What may be the best way to clean fruits and veggies comes from a new study published in the Journal of Agricultural and Food Chemistry. This study compared the effectiveness of plain water, a Clorox bleach solution, and a baking soda and water solution.

Perhaps surprisingly, the baking soda solution was found to be most effective at removing pesticide residues both on the surface and beneath the skin of apples.

The baking soda solution used in the study was very weak — a mix of only one ounce of baking soda mixed with 100 ounces of water. And it took 12 to 15 minutes of soaking to completely remove the pesticides.

 

What does all this mean for you? How should you use this information to wash your produce?

 

How to Wash Vegetables

Washing produce – tomatoes – in a colander

In the studies mentioned above, researchers cleaned produce much longer than most of us would on an ordinary day. But this should not prevent us from putting their methods to use.

Most people would never wash vegetables for longer than a couple of minutes, so we’ve adapted the results of these studies to more practical everyday use.

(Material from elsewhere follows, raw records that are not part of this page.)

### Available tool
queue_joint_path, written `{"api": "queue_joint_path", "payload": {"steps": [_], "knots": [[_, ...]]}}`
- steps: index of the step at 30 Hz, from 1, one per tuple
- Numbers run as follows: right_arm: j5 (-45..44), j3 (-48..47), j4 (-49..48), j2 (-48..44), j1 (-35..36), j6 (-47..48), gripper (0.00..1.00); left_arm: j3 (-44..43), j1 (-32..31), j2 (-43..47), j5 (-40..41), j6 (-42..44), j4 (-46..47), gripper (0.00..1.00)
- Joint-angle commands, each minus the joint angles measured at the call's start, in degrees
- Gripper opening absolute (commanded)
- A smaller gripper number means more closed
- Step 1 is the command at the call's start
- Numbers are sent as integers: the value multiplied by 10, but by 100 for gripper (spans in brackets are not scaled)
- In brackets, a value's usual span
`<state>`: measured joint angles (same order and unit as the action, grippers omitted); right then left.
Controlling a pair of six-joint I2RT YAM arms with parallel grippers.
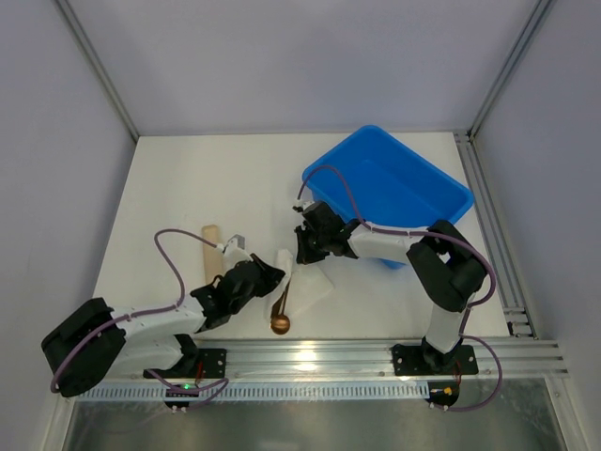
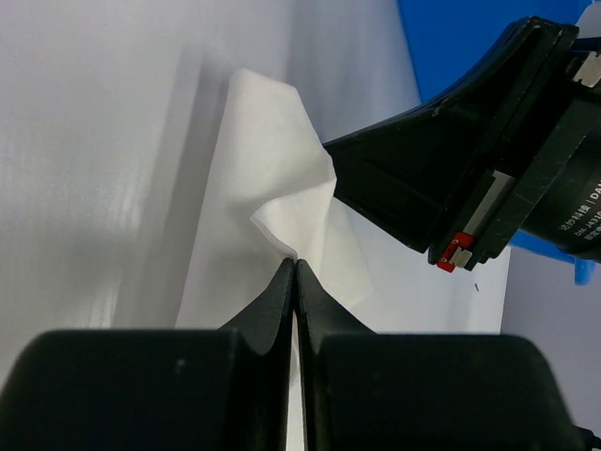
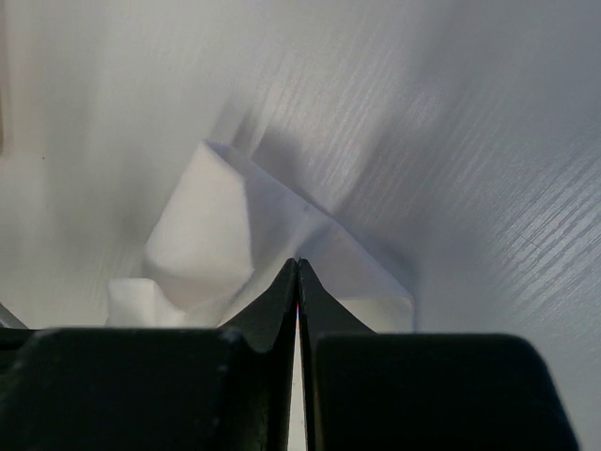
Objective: Place the utensils on the paper napkin and roll it up
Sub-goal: Roll the napkin at the center of the board.
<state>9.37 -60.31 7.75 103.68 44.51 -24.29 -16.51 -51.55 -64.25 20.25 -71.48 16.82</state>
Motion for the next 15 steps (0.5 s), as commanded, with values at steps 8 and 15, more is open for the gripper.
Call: {"api": "queue_joint_path", "payload": {"steps": [8, 15], "knots": [[-2, -10, -22, 6, 2, -5, 4, -51, -21, -55, 20, 8, -5, 0], [-3, -10, -21, 7, 2, -5, 4, -77, -29, -93, 18, 8, -29, 0]]}}
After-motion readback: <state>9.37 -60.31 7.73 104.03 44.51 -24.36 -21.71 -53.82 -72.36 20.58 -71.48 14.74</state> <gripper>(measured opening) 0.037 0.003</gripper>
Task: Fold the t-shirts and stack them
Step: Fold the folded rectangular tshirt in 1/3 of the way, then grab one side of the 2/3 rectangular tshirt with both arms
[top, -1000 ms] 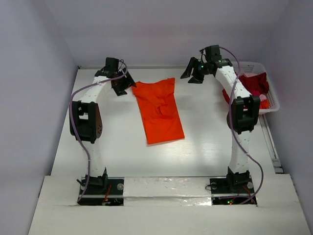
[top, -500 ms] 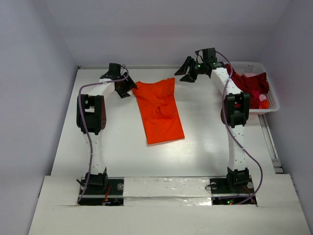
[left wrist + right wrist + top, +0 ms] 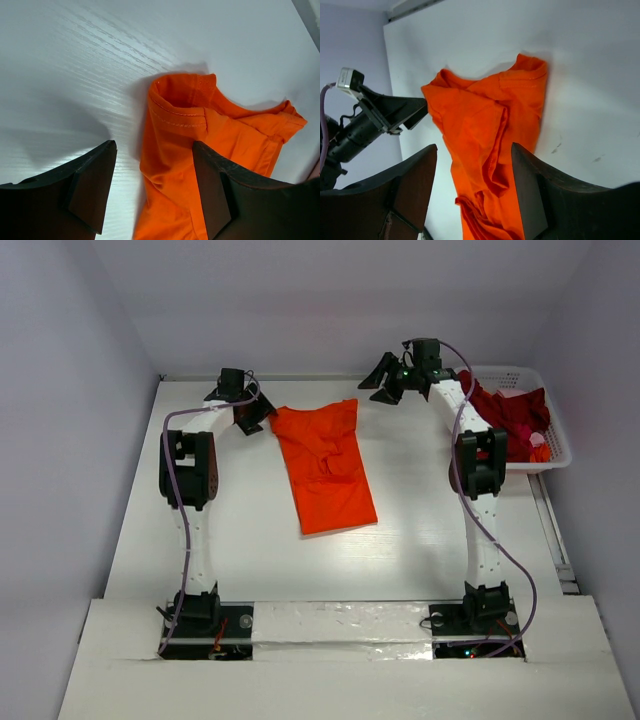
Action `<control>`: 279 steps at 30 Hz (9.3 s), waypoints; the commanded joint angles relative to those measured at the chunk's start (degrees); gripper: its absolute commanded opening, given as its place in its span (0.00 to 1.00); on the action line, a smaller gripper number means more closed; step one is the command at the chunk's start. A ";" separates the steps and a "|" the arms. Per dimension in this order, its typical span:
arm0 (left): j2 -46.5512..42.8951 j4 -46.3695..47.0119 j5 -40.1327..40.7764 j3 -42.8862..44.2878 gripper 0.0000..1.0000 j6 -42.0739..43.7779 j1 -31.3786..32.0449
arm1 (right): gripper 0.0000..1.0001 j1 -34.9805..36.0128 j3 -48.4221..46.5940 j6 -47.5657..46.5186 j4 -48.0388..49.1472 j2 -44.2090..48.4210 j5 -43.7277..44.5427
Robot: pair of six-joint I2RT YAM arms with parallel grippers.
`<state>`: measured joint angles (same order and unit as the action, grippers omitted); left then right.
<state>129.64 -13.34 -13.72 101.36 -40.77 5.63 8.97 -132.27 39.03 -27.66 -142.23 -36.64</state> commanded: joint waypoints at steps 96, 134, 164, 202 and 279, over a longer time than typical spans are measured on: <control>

Admittedly, it won’t be quite as effective as study results, but it should be more effective than plain water.

 

Here’s a quick and easy way to wash veggies using baking soda:

 

For leafy greens

Fill a salad spinner with greens, then fill with water.

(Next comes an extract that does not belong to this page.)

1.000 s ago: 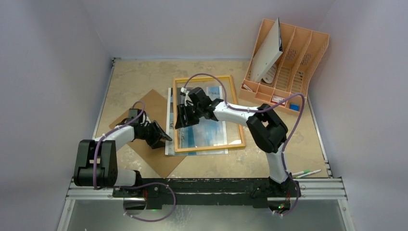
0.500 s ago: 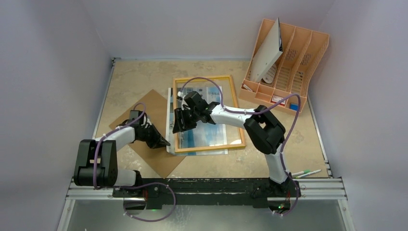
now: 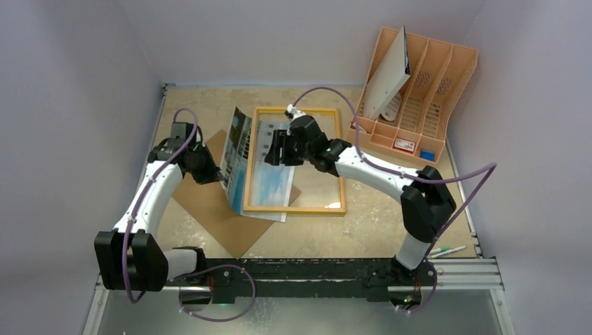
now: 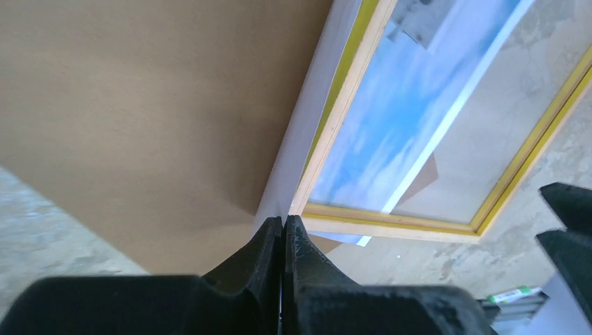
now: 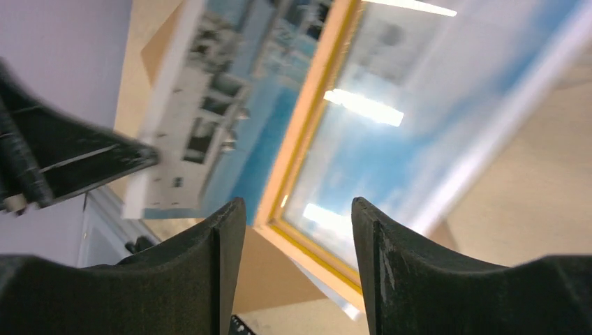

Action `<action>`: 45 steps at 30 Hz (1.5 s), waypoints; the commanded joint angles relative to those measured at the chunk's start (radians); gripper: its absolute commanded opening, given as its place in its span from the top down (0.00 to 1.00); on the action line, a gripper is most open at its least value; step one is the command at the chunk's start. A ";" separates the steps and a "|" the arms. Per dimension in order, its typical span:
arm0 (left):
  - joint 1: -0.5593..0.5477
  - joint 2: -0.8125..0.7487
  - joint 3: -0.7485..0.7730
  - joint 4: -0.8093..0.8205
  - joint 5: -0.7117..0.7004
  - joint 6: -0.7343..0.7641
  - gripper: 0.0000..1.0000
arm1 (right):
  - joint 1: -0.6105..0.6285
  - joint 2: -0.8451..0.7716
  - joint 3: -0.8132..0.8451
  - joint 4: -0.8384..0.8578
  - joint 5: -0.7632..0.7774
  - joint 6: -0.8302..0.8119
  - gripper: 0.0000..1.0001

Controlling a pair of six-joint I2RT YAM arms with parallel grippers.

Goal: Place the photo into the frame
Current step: Pick up the photo at the center of the board.

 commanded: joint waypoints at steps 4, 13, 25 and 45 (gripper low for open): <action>0.002 -0.044 0.223 -0.180 -0.231 0.144 1.00 | -0.060 -0.077 -0.043 -0.065 0.170 0.031 0.36; 0.002 -0.026 0.555 -0.159 -0.158 0.365 1.00 | -0.135 -0.081 0.008 -0.136 0.093 0.026 0.19; 0.003 0.067 0.827 -0.100 -0.102 0.316 1.00 | -0.147 -0.048 0.229 -0.138 -0.150 0.095 0.15; 0.002 -0.111 0.355 -0.011 0.216 0.326 1.00 | -0.147 -0.151 0.009 0.338 -0.255 0.645 0.10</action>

Add a teaspoon of baking soda and mix well.

Soak your greens for a minute, swish, dump, then rinse, and spin dry.

If you don’t have a salad spinner, you can add the greens, water, and baking soda to a bowl, let them soak, drain in a strainer, rinse, then pat leaves dry with a clean lint-free kitchen towel or paper towels.

 

For mushrooms

There is some debate in the culinary world about how to clean mushrooms.

Some chefs prefer to gently wipe mushrooms with a damp towel. However, to clean mushrooms thoroughly, you can gently scrub mushrooms using a mushroom brush and then rinse them quickly under running water. After that, blot the mushrooms dry with a clean kitchen towel or paper towel.

 

For other veggies

Fill a large bowl with water.

Then add a teaspoon of baking soda.

Add the veggies.

Soak for a minute or two.

Scrub with a brush.

And finally, rinse off the veggies.

 

How to Wash Fruits

Washing fruit – blueberries and strawberries

Smooth-skinned fruits, such as apples, nectarines, and cherries, can be washed in a baking soda bath the same way as veggies.

Berries can be rinsed under cold water in a mesh strainer, then gently patted dry with a clean kitchen towel or paper towels just before you intend to eat them.

Although your instinct may be to rinse off berries when you bring them home, doing so actually increases moisture and accelerates spoilage, microflora, and mould. This is why it’s best to rinse them soon before you eat them.

 

Final advice

Try to choose organic produce as much as possible, especially if you are a pregnant woman or when shopping for food for children. This is especially important for the “dirty dozen” listed above.

 

For practicing good food hygiene, learning how to wash produce is important, whether it’s organic or conventional. When washing your fruits and vegetables, making your own baking soda or salt solution may be the best option.

 

But this shouldn’t be something that causes you stress. Simply soaking your vegetables for a few minutes or rinsing your produce in running water for at least 30 seconds will help the food you eat and serve be safe.

 

Eating lots of fresh fruits and vegetables is one of the best things you can do for your health. But take the next step and do the best you can to clean them, knowing you’re doing something very good for yourself and your health.